_TASK ITEM_.
Please write out exactly, and only, the lines from the first in the material below to the line containing "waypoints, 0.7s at", both included.
START RAW DATA
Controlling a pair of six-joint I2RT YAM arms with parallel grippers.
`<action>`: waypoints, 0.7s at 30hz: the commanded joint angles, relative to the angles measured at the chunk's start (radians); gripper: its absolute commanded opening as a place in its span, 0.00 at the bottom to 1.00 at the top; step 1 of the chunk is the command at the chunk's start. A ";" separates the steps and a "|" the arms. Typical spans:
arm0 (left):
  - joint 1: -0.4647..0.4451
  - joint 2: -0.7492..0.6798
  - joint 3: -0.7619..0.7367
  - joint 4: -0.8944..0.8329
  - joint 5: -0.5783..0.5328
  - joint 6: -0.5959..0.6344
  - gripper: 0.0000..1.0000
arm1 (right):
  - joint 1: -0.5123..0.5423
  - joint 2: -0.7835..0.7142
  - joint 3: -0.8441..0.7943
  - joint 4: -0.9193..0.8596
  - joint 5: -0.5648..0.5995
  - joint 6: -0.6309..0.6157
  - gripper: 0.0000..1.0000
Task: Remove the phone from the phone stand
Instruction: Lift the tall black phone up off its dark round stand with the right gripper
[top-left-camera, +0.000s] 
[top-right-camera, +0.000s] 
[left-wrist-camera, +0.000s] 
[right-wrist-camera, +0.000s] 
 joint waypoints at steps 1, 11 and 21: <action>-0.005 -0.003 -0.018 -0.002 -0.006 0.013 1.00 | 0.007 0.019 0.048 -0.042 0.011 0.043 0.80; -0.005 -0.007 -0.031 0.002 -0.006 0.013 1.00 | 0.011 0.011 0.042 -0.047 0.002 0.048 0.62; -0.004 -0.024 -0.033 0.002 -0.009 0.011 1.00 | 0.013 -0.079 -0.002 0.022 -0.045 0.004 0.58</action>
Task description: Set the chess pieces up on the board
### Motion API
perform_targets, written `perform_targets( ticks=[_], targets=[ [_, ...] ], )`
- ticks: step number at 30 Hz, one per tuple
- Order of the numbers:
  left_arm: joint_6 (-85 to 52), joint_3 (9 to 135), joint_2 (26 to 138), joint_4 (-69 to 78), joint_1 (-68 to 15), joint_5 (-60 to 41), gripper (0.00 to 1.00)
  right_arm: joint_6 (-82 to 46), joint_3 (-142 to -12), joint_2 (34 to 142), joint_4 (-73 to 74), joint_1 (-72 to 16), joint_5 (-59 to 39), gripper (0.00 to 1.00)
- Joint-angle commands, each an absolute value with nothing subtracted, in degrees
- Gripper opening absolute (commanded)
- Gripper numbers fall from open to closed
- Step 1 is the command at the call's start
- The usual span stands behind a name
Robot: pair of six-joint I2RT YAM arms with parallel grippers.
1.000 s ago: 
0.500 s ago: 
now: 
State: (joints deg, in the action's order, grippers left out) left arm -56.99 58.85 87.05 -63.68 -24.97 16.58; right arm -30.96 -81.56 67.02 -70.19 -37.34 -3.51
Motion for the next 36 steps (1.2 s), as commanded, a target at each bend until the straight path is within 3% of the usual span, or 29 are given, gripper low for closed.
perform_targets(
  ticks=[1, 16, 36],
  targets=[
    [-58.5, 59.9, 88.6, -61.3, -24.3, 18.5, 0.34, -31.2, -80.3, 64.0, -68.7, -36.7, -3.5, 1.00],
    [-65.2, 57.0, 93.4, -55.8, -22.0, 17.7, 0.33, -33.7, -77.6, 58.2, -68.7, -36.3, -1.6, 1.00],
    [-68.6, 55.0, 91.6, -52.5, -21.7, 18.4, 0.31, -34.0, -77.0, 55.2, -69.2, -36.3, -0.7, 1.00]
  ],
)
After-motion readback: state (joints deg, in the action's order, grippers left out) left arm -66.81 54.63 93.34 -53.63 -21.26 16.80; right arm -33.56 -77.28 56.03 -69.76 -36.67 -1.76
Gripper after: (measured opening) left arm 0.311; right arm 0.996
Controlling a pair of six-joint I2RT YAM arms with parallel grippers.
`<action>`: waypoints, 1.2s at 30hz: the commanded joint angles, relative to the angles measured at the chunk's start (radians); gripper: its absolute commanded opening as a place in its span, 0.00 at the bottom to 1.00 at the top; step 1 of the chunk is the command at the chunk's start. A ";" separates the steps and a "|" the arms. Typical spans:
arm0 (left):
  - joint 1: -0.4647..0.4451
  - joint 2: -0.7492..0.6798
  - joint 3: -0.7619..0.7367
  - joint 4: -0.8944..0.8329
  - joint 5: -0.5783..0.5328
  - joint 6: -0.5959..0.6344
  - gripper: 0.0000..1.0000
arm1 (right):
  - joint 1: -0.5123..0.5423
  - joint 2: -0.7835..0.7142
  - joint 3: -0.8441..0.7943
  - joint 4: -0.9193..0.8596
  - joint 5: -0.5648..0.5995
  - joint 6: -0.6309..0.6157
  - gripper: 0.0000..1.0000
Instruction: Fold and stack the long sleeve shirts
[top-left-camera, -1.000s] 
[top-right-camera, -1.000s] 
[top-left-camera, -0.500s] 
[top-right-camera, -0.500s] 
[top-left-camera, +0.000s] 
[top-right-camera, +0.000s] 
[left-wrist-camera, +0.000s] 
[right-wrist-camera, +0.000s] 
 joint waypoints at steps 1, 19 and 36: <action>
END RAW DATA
_WRITTEN ANSWER_.
Controlling a pair of six-joint I2RT YAM arms with parallel grippers.
`<action>`: waypoints, 0.7s at 30hz: the commanded joint angles, relative to the angles measured at the chunk's start (radians); gripper: its absolute commanded opening as a place in its span, 0.00 at the bottom to 1.00 at the top; step 1 of the chunk is the command at the chunk's start. A ";" separates the steps and a "|" the arms. Typical spans:

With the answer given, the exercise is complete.